JR博多駅前で元交際相手の女性を殺害したなどとされる男の裁判員裁判がきょう、福岡地裁で始まる。ストーカー規制法に基づく禁止命令が出されていた男は初公判で何を語るのか、注目される。

元交際相手を殺害か殺人罪に問われる男

事件は2023年1月16日の午後6時すぎ、福岡市のJR博多駅前の路上で起きた。

起訴状などによると、住居不定・無職の寺内進被告(32)は、JR博多駅前の路上で、元交際相手の川野美樹さん(当時38歳)の胸や背中、頭などを包丁で複数回刺して殺害したとして、殺人などの罪に問われている。

ストーカー規制法「禁止命令」も…奪われた命

事件の1年ほど前に大阪から福岡に引っ越し、飲食店で働いていた寺内被告。同じグループの別の飲食店でアルバイトをしていた川野さんと交際を始めたものの、長くは続かなかった。その後、寺内被告のストーカー行為が始まったという。

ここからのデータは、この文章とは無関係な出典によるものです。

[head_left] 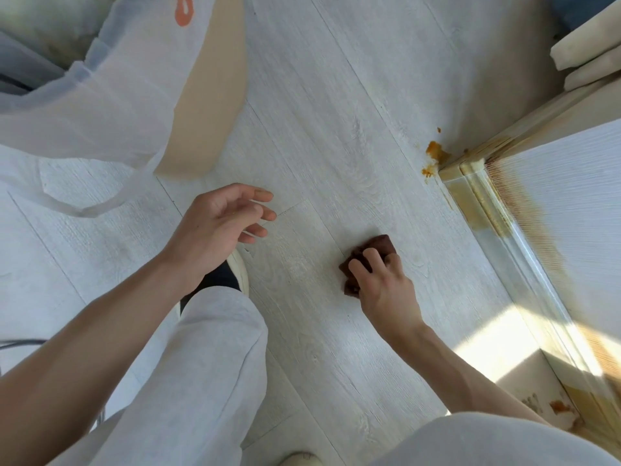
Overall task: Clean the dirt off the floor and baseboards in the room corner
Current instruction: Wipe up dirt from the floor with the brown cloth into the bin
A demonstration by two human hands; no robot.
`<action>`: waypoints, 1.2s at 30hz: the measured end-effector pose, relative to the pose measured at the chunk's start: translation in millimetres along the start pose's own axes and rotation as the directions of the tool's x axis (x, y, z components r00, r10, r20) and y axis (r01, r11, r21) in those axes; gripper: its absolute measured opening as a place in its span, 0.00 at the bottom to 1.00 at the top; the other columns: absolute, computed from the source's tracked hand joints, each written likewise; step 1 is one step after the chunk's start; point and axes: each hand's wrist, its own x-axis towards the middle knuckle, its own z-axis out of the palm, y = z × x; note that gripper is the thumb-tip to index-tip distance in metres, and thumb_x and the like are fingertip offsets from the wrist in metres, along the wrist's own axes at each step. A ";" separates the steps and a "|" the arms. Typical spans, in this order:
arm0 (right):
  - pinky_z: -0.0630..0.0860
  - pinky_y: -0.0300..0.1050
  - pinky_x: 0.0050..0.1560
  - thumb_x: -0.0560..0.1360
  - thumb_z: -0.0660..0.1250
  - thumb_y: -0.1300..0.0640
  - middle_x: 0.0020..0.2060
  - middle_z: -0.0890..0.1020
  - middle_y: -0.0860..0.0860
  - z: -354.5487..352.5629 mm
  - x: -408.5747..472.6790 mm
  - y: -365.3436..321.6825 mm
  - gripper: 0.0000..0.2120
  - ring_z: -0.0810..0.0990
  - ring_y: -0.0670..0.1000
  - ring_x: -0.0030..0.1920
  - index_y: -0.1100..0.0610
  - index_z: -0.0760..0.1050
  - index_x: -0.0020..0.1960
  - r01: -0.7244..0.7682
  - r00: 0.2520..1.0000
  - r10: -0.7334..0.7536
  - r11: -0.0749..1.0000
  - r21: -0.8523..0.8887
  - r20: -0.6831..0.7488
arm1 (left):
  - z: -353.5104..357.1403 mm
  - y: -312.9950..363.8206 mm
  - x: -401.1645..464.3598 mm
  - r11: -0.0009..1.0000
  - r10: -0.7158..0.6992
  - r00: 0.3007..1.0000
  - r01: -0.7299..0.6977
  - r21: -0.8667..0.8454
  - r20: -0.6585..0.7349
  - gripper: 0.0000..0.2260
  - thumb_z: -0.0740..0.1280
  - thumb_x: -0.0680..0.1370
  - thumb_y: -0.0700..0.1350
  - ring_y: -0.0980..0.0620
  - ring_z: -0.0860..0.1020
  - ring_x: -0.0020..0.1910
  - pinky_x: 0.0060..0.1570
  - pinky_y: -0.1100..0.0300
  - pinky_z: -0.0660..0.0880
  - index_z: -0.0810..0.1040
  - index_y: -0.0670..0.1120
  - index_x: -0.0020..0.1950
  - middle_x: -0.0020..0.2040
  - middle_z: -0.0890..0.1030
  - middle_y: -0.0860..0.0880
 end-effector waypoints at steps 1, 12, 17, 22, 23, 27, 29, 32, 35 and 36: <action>0.73 0.45 0.22 0.66 0.76 0.69 0.50 0.78 0.54 2.5 3.1 -3.4 0.19 0.75 0.60 0.41 0.57 0.79 0.54 -0.033 0.999 0.034 0.999 0.036 -0.032 | -0.3 -1.6 -1.4 1.000 -0.002 1.000 0.002 0.005 0.000 0.11 0.64 0.83 0.38 0.48 0.85 0.47 0.54 0.51 0.79 0.83 0.49 0.59 0.50 0.87 0.50; 0.76 0.48 0.42 0.68 0.68 0.67 0.54 0.77 0.46 2.1 75.6 -58.7 0.17 0.75 0.55 0.45 0.54 0.76 0.54 -0.043 0.973 0.167 0.812 0.582 -0.162 | -3.0 -12.4 -14.8 0.999 -0.015 1.000 0.015 0.044 -0.009 0.11 0.64 0.83 0.38 0.46 0.85 0.48 0.52 0.55 0.81 0.83 0.49 0.58 0.50 0.87 0.49; 0.79 0.49 0.42 0.71 0.65 0.75 0.44 0.80 0.48 -17.8 75.8 -51.0 0.15 0.79 0.50 0.44 0.60 0.72 0.53 -0.174 0.892 0.443 0.146 0.974 0.093 | -8.8 -7.9 -16.6 0.999 0.028 1.000 -0.027 0.043 -0.009 0.11 0.64 0.84 0.38 0.47 0.85 0.47 0.53 0.53 0.81 0.83 0.49 0.58 0.50 0.87 0.50; 0.76 0.44 0.31 0.73 0.67 0.74 0.42 0.79 0.56 -76.8 55.4 -18.3 0.14 0.79 0.54 0.38 0.58 0.73 0.52 -0.164 0.914 0.309 -0.314 0.935 0.263 | -12.9 22.3 -26.2 0.986 0.163 0.986 -0.164 0.023 0.044 0.10 0.65 0.83 0.40 0.55 0.85 0.49 0.51 0.62 0.80 0.83 0.52 0.59 0.52 0.86 0.54; 0.77 0.44 0.32 0.71 0.72 0.70 0.42 0.80 0.56 -94.3 56.2 -13.6 0.15 0.80 0.53 0.38 0.57 0.74 0.53 -0.139 0.936 0.262 -0.340 0.930 0.235 | -14.2 33.5 -31.4 0.975 0.217 0.974 -0.220 0.035 0.068 0.10 0.65 0.83 0.41 0.55 0.85 0.52 0.53 0.62 0.80 0.82 0.53 0.60 0.53 0.86 0.56; 0.77 0.42 0.32 0.63 0.79 0.62 0.43 0.79 0.57 -181.6 91.0 -7.4 0.22 0.79 0.51 0.34 0.52 0.79 0.55 -0.017 0.999 0.042 -0.226 0.974 0.027 | -27.9 91.9 -58.5 0.841 0.539 0.842 -0.539 0.046 0.016 0.10 0.65 0.84 0.44 0.53 0.85 0.54 0.54 0.62 0.81 0.81 0.56 0.61 0.55 0.85 0.57; 0.77 0.44 0.33 0.64 0.82 0.58 0.46 0.76 0.60 -227.9 121.0 -18.1 0.25 0.76 0.55 0.36 0.51 0.78 0.58 0.062 0.993 -0.089 -0.151 0.987 -0.076 | -44.1 120.3 -61.7 0.747 0.665 0.744 -0.663 0.042 -0.072 0.10 0.63 0.85 0.47 0.51 0.85 0.55 0.55 0.61 0.80 0.80 0.58 0.63 0.57 0.85 0.54; 0.75 0.49 0.37 0.68 0.81 0.54 0.51 0.72 0.61 -283.9 173.4 -50.9 0.28 0.68 0.60 0.42 0.54 0.72 0.63 0.175 0.933 -0.298 -0.114 0.978 -0.202 | -75.7 151.7 -54.0 0.662 0.747 0.631 -0.734 0.152 -0.209 0.10 0.61 0.85 0.53 0.57 0.82 0.59 0.57 0.67 0.76 0.78 0.66 0.61 0.59 0.83 0.61; 0.70 0.63 0.34 0.72 0.73 0.64 0.51 0.68 0.68 -313.9 219.1 -95.1 0.30 0.66 0.68 0.38 0.58 0.63 0.69 0.254 0.850 -0.464 -0.050 0.966 -0.248 | -93.6 170.9 -49.8 0.542 0.840 0.474 -0.719 0.435 -0.263 0.16 0.63 0.84 0.41 0.56 0.78 0.63 0.60 0.63 0.75 0.77 0.54 0.69 0.63 0.77 0.58; 0.71 0.63 0.34 0.72 0.70 0.67 0.50 0.69 0.69 -319.2 231.6 -108.3 0.32 0.67 0.69 0.37 0.57 0.61 0.71 0.248 0.850 -0.474 -0.030 0.968 -0.232 | -98.3 173.6 -49.4 0.500 0.865 0.431 -0.696 0.515 -0.256 0.17 0.63 0.83 0.39 0.54 0.76 0.65 0.62 0.59 0.74 0.76 0.50 0.71 0.65 0.76 0.55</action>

2022年11月23日、午前4時すぎから午前9時半ごろに4回にわたって、川野さんの携帯電話や川野さんの勤務先に電話をかけた寺内被告。川野さんからの相談を受けた警察は、11月26日、ストーカー規制法に基づいて、川野さんにつきまとい等をしてはならないという禁止命令を、寺内被告に対して出していた。にも関わらず、寺内被告は、事件が起きた1月16日、勤務先から帰宅する川野さんを待ち伏せし、つきまとったとして、ストーカー規制法違反の罪にも問われている。

被告は逮捕後の警察の取り調べに対して、「復縁を求めたが、かなわずに刺した」といった趣旨の供述のほか、「女性の方も悪かった」と自分の行為を正当化する供述もしていたという。

別の傷害事件では「有罪」刑の重さは今回の裁判とあわせて決定

寺内被告は2022年8月、福岡市博多区上川端町の路上で、川野さんに声をかけた男性の顔を殴って重傷を負わせたとして、傷害の罪にも問われていた。

福岡地裁は2024年3月、「川野さんが連れ去られそうになったと思い反撃した」とする弁護側の主張に対し、「被告は被害者に攻撃する意思がないと認識していた」と指摘。「被害者に落ち度はない」として、寺内被告に有罪判決を言い渡した。刑の重さは、今回の殺人などの罪とあわせて決定される。

今後の裁判

きょう始まる裁判員裁判では、殺人やストーカー規制法違反について、寺内被告がどのように語るかが注目される。4日間にわたる被告人質問など審理が行われ、6月28日に判決が言い渡される予定だ。